One hedge funder said his investment company generated more revenue off the back of Trump’s tweets earlier in his presidency, when they affected specific companies. When markets closed December 12, 2016, the share price of US defence company Lockheed Martin had fallen by 2.5%, decreasing its market value by more than $1.8bn – the day Trump tweeted that the company’s “F-35 [fighter jet] program and cost is out of control”. Other large US companies he has criticised include carmaker General Motors, online retailer Amazon and aerospace company Boeing.
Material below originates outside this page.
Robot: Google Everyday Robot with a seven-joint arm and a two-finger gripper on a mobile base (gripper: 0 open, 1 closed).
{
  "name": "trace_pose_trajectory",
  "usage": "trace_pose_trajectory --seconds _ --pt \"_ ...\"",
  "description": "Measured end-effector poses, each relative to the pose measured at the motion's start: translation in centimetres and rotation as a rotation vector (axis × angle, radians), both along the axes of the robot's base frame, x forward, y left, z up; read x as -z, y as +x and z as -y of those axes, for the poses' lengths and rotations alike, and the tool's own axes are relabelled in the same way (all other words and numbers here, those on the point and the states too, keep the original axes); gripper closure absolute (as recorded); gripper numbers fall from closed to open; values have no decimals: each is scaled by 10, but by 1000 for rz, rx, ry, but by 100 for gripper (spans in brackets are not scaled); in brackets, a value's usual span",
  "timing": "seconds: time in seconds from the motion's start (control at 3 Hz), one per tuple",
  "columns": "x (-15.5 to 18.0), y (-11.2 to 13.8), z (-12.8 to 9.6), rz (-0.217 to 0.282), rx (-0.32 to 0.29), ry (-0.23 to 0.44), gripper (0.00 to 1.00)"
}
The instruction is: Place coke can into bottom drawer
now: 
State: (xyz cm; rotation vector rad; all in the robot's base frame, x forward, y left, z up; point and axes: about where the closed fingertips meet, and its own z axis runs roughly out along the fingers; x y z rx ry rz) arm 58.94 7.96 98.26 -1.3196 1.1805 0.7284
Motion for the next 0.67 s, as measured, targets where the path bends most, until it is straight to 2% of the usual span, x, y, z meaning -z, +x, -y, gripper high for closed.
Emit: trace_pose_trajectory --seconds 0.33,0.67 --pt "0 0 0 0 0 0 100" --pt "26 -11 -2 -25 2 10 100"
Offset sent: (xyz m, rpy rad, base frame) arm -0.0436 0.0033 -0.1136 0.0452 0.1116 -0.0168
Trump versus Lockheed Martin
In 2016 the president-elect criticised the defense contractor's F-35 jet programSource: FactSet
While corporate America might be relieved Trump is tweeting about companies less, cryptocurrency financiers wish he would tweet about them more often. Joshua Frank, chief executive of cryptocurrency data analytics platform The Tie, noted that when the president tweeted “I am not a fan of Bitcoin” last July, the price of the cryptocurrency spiked upwards. “The idea of Trump getting involved, even if his tweets are more negative in nature, leads to a huge increase in tweet volume which tends to lead to upward price movement,” Frank said.
Trump versus bitcoin
The president tweeted in July 2018 he was "not a fan" of the cryptocurrency, causing a briefspike in the priceSource: CoinDesk/The Tie
Recently Trump has been tweeting less about the economy and more about his impeachment hearings. That has been bad news for JPMorgan’s Volfefe index. The bank said in a research note in October that less than two months after creating its custom metric, the volatility in the bond market caused by Trump’s tweets is declining. “We find a waning influence on rates volatility, as the president’s frequent topics of discussion have shifted away from trade and monetary policy,” it said.
Devotees of traditional market practices will hope the shift is permanent.